## Exercise objective
Each line containing the string "fruit" should be copied out of the entries.
BEGIN Task data
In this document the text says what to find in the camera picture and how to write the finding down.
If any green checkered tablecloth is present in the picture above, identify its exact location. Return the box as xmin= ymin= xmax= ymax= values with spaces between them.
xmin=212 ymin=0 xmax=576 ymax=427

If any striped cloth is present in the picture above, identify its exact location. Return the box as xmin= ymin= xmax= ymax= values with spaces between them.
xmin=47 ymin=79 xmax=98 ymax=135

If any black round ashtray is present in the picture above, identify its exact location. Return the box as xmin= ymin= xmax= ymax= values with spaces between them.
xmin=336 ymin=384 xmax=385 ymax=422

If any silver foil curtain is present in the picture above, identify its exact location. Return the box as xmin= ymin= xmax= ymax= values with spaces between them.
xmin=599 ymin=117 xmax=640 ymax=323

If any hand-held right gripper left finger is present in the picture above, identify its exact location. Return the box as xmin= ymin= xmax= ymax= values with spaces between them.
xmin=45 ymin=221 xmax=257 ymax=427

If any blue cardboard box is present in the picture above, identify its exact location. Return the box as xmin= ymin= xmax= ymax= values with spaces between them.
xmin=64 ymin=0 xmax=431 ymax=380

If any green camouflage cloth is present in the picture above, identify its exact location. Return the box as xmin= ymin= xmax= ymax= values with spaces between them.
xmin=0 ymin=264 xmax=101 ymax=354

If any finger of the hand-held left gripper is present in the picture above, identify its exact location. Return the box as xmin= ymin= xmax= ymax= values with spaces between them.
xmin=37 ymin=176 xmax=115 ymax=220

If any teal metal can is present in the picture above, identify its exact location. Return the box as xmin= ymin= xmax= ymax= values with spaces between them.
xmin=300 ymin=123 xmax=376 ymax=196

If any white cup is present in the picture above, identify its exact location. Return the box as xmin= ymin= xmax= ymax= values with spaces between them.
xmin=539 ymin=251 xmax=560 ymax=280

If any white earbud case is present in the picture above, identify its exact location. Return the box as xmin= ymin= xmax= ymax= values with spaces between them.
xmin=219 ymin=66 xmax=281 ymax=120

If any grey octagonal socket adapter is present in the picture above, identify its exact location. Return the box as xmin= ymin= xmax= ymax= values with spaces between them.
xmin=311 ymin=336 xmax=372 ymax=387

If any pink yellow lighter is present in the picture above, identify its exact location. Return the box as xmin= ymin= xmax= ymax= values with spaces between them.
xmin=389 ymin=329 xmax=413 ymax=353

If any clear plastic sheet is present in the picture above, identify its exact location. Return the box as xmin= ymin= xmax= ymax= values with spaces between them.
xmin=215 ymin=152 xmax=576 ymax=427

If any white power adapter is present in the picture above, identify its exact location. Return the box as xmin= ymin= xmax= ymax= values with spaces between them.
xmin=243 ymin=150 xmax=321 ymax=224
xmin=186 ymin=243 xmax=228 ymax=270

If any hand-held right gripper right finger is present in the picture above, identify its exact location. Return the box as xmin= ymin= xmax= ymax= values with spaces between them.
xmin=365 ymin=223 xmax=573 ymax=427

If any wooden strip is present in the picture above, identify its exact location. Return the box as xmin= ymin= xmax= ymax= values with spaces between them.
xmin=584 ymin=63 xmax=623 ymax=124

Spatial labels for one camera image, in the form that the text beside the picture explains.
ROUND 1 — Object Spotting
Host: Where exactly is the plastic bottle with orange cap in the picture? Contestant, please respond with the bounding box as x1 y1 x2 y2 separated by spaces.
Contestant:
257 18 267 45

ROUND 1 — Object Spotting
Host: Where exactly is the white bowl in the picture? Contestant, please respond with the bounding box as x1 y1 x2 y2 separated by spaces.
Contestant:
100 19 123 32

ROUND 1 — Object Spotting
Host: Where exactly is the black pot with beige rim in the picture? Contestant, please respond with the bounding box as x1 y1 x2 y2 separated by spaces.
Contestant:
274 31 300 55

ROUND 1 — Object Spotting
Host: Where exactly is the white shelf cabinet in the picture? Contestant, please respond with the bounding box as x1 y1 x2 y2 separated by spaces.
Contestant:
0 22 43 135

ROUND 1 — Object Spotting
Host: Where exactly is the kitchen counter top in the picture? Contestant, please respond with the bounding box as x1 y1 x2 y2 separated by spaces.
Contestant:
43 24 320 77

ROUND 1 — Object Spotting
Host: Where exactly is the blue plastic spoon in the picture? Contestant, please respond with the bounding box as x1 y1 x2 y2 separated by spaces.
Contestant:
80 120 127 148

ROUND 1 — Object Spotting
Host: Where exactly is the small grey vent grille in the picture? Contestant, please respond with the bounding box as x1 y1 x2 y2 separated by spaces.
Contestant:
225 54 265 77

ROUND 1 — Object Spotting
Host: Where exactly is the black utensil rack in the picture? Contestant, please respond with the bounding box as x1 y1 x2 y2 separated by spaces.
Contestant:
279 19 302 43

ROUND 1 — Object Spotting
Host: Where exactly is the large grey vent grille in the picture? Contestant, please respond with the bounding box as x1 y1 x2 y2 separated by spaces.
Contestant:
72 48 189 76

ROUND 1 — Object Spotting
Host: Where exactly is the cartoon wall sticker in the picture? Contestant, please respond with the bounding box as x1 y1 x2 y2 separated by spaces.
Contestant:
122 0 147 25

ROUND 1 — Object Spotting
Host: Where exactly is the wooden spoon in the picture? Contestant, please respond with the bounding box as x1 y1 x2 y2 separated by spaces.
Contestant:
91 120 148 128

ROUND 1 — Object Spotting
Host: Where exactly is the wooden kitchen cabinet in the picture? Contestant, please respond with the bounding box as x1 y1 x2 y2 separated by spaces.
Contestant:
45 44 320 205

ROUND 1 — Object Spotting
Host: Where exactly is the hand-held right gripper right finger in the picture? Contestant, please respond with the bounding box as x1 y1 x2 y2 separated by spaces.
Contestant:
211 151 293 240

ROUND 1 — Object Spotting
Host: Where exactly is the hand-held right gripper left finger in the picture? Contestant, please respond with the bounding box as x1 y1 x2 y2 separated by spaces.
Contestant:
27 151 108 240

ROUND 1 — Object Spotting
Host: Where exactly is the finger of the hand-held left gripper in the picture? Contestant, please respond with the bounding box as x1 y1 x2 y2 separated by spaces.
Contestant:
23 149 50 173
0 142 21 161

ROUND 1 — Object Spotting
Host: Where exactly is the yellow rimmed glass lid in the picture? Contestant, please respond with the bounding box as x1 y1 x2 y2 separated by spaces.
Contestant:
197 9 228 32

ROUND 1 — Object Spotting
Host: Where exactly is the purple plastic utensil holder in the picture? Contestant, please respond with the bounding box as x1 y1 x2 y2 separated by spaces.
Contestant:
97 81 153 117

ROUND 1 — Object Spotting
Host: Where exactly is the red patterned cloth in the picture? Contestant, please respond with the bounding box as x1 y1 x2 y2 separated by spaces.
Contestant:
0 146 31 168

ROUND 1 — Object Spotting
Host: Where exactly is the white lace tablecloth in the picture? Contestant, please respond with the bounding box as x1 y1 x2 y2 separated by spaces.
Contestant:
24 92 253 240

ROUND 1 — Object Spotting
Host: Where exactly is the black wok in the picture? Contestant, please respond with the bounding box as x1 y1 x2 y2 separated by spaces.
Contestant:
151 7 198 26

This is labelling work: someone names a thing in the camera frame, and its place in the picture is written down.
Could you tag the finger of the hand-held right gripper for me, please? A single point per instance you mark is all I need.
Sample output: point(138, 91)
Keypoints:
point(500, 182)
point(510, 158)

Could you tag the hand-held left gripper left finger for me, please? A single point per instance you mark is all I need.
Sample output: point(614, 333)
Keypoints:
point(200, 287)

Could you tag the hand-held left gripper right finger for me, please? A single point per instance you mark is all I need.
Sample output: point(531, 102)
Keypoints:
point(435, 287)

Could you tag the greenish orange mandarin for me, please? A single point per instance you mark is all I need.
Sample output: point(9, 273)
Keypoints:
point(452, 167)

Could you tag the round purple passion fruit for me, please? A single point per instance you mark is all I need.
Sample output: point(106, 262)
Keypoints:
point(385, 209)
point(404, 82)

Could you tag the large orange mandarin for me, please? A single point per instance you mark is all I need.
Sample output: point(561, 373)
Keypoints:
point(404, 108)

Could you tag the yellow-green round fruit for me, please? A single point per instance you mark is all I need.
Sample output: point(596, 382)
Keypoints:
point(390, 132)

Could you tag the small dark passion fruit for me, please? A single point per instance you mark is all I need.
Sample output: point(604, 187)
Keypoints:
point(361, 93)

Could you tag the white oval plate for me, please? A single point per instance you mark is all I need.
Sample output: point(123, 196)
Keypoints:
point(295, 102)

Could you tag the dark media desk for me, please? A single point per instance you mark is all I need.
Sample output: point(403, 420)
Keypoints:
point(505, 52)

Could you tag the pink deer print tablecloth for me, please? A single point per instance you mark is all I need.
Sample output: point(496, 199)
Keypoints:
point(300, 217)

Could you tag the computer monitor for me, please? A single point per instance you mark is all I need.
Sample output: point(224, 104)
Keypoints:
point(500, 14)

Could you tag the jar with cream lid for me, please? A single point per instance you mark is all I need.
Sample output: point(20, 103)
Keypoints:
END Task data
## Solution to the exercise
Could you tag the round purple passion fruit for me, please? A single point per instance you mark is all I need.
Could you tag the yellow-green round fruit for me, please? A single point per instance you mark is all I need.
Could you tag the small dark passion fruit for me, please? A single point per instance you mark is all I need.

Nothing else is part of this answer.